§ **INPUT DATA**
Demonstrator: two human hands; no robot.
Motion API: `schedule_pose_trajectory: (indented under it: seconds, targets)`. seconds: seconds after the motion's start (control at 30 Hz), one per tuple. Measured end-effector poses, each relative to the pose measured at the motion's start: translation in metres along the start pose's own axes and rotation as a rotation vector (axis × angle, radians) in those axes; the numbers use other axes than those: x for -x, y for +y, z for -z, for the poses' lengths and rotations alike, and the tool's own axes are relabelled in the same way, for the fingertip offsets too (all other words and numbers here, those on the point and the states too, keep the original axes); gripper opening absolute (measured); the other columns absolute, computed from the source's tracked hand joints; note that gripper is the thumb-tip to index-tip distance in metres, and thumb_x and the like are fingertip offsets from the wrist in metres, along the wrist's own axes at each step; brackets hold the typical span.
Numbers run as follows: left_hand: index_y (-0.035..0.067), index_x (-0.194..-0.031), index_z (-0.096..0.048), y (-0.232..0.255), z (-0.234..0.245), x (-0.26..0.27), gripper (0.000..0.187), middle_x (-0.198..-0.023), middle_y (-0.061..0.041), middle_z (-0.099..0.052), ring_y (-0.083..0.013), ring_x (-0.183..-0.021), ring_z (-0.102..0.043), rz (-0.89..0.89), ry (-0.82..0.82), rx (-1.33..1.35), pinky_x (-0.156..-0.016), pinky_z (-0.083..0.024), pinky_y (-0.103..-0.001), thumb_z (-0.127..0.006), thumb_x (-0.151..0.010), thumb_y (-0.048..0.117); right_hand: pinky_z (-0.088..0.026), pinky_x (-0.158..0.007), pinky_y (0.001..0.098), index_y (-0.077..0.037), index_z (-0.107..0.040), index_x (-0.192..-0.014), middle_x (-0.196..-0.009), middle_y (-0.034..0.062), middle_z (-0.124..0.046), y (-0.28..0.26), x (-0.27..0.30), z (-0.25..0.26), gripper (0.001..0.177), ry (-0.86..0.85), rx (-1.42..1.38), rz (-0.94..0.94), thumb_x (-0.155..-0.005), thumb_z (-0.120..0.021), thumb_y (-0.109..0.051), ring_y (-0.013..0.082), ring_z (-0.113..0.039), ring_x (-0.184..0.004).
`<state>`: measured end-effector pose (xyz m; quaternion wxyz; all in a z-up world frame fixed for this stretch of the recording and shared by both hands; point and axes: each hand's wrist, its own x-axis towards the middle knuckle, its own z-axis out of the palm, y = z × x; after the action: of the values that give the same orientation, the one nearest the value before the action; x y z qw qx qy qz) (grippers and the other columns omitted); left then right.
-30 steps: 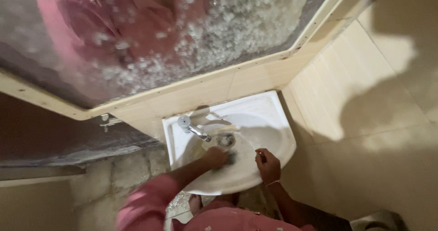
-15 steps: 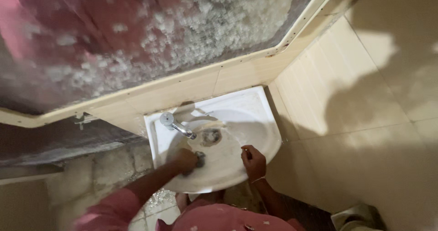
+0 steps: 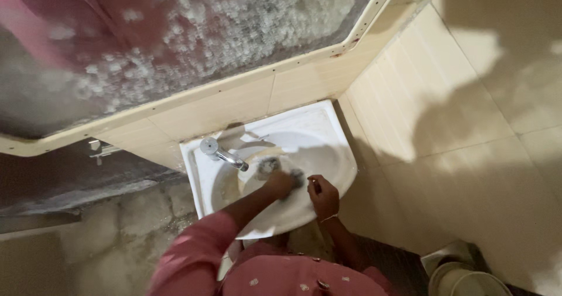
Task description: The person cleans a bathroom sink and faucet using a cloth and a grey pad.
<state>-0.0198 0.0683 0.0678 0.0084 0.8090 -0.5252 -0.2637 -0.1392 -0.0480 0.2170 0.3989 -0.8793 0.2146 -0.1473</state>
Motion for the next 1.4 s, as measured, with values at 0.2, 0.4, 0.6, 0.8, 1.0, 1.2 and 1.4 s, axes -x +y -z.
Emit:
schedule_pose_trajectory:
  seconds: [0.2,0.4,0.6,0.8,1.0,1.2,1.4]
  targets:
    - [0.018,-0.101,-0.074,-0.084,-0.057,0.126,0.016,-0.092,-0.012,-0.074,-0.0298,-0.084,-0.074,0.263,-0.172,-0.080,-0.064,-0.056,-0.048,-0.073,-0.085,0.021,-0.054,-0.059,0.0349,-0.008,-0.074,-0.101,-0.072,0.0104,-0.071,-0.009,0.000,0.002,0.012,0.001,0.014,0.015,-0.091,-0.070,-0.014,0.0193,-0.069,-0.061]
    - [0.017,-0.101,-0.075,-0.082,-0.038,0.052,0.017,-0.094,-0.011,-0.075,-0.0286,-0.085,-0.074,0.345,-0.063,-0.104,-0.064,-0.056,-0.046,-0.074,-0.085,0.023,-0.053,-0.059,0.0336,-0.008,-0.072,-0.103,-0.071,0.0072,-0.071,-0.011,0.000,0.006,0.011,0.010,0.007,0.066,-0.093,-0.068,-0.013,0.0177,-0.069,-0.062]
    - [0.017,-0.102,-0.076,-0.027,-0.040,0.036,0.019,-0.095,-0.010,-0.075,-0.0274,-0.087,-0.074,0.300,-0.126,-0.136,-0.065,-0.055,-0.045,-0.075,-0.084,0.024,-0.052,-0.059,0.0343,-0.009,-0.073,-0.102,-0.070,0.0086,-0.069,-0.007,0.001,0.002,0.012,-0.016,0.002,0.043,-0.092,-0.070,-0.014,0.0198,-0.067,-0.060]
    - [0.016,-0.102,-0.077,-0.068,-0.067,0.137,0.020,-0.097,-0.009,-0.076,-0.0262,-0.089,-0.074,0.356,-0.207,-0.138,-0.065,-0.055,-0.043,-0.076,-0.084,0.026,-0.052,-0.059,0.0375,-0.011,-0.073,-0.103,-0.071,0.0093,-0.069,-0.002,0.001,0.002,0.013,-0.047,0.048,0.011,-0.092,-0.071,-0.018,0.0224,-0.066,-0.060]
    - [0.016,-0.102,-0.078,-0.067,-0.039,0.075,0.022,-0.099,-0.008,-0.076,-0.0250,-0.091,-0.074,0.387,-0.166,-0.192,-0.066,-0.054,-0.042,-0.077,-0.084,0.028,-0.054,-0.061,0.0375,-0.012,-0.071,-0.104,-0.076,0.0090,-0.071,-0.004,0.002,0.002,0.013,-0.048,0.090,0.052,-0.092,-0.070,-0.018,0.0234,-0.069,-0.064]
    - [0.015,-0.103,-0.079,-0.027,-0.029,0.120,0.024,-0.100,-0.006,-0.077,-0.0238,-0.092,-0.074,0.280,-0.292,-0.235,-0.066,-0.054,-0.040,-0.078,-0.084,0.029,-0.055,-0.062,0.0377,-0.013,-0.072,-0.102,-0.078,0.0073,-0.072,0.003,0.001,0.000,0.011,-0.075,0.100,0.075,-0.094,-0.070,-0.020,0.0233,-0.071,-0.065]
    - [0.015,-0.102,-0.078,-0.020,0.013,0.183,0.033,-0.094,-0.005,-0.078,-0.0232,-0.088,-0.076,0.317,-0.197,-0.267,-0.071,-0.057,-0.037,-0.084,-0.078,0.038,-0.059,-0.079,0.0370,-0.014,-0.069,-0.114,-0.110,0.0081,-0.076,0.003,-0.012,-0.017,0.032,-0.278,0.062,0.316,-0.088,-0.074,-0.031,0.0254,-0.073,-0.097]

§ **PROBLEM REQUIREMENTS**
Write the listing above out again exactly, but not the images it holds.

§ **YOUR SOLUTION**
Demonstrator: two human hands; no robot.
Motion API: `schedule_pose_trajectory: (indented under it: seconds, targets)`. seconds: seconds after the motion's start (control at 30 Hz), one per tuple. Measured end-effector poses, each relative to the pose measured at the motion's start: translation in metres along the start pose's own axes and rotation as a rotation vector (axis × angle, radians) in those axes; the numbers use other axes than those: x for -x, y for +y, z for -z, for the poses' lengths and rotations alike, and the tool's own axes are relabelled in the same way, for the fingertip offsets too (all other words and numbers here, those on the point and the states too, keep the original axes); gripper opening absolute (measured); the other columns absolute, computed from the source's tracked hand joints; note that gripper is the thumb-tip to index-tip distance in metres, and thumb_x and the like are fingertip offsets from the wrist in metres, along the wrist's own axes at each step; brackets hold the typical span.
Numbers run as follows: left_hand: index_y (-0.035..0.067), index_x (-0.194..-0.031), index_z (-0.096..0.048), y (-0.232..0.255), z (-0.234..0.245), x (-0.26..0.27), gripper (0.000..0.187), middle_x (-0.198..-0.023), middle_y (-0.061..0.041), middle_z (-0.099..0.052), ring_y (-0.083..0.013), ring_x (-0.183..-0.021), ring_z (-0.102..0.043), rz (-0.89..0.89), ry (-0.82..0.82), rx (-1.33..1.35), pinky_x (-0.156..-0.016), pinky_z (-0.083..0.024), pinky_y (-0.103..-0.001), thumb_z (-0.127..0.006), thumb_x (-0.151..0.010), thumb_y (-0.048..0.117); right_hand: pinky_z (-0.088..0.026), pinky_x (-0.158..0.007), pinky_y (0.001..0.098), index_y (-0.077..0.037), index_z (-0.107..0.040), index_x (-0.192..-0.014), middle_x (-0.196..-0.009), middle_y (-0.034..0.062), middle_z (-0.124..0.046), y (-0.28..0.26), x (-0.27..0.30), z (-0.25..0.26), gripper (0.001..0.177), ry (-0.86..0.85), rx (-1.42..1.38), rz (-0.94..0.94), thumb_x (-0.155..-0.005), thumb_z (-0.120..0.021), thumb_y (-0.109..0.051), ring_y (-0.013..0.082), ring_z (-0.113..0.039), ring_x (-0.184..0.004).
`<state>`: measured end-effector pose (xyz m; quaternion wxyz; all in a z-up world frame fixed for this stretch of the recording and shared by both hands; point and axes: each hand's wrist, its own x-axis towards the middle knuckle, its own z-axis out of the palm, y = z × x; after the action: of the values that give the same orientation, the one nearest the value before the action; x y z qw qx qy qz) (grippers and the other columns omitted); left then right.
-30 steps: 
-15 steps: 
+0 steps: 
Task description: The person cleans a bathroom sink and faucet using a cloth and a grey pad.
<state>-0.0198 0.0683 0.0678 0.0084 0.8090 -0.5252 -0.2637 -0.1392 -0.0480 0.2170 0.3989 -0.8793 0.2146 -0.1473</state>
Motion for the next 1.4 s, as measured, with values at 0.2, 0.4, 0.6, 0.8, 1.0, 1.2 and 1.4 s, axes -x +y -z.
Emit:
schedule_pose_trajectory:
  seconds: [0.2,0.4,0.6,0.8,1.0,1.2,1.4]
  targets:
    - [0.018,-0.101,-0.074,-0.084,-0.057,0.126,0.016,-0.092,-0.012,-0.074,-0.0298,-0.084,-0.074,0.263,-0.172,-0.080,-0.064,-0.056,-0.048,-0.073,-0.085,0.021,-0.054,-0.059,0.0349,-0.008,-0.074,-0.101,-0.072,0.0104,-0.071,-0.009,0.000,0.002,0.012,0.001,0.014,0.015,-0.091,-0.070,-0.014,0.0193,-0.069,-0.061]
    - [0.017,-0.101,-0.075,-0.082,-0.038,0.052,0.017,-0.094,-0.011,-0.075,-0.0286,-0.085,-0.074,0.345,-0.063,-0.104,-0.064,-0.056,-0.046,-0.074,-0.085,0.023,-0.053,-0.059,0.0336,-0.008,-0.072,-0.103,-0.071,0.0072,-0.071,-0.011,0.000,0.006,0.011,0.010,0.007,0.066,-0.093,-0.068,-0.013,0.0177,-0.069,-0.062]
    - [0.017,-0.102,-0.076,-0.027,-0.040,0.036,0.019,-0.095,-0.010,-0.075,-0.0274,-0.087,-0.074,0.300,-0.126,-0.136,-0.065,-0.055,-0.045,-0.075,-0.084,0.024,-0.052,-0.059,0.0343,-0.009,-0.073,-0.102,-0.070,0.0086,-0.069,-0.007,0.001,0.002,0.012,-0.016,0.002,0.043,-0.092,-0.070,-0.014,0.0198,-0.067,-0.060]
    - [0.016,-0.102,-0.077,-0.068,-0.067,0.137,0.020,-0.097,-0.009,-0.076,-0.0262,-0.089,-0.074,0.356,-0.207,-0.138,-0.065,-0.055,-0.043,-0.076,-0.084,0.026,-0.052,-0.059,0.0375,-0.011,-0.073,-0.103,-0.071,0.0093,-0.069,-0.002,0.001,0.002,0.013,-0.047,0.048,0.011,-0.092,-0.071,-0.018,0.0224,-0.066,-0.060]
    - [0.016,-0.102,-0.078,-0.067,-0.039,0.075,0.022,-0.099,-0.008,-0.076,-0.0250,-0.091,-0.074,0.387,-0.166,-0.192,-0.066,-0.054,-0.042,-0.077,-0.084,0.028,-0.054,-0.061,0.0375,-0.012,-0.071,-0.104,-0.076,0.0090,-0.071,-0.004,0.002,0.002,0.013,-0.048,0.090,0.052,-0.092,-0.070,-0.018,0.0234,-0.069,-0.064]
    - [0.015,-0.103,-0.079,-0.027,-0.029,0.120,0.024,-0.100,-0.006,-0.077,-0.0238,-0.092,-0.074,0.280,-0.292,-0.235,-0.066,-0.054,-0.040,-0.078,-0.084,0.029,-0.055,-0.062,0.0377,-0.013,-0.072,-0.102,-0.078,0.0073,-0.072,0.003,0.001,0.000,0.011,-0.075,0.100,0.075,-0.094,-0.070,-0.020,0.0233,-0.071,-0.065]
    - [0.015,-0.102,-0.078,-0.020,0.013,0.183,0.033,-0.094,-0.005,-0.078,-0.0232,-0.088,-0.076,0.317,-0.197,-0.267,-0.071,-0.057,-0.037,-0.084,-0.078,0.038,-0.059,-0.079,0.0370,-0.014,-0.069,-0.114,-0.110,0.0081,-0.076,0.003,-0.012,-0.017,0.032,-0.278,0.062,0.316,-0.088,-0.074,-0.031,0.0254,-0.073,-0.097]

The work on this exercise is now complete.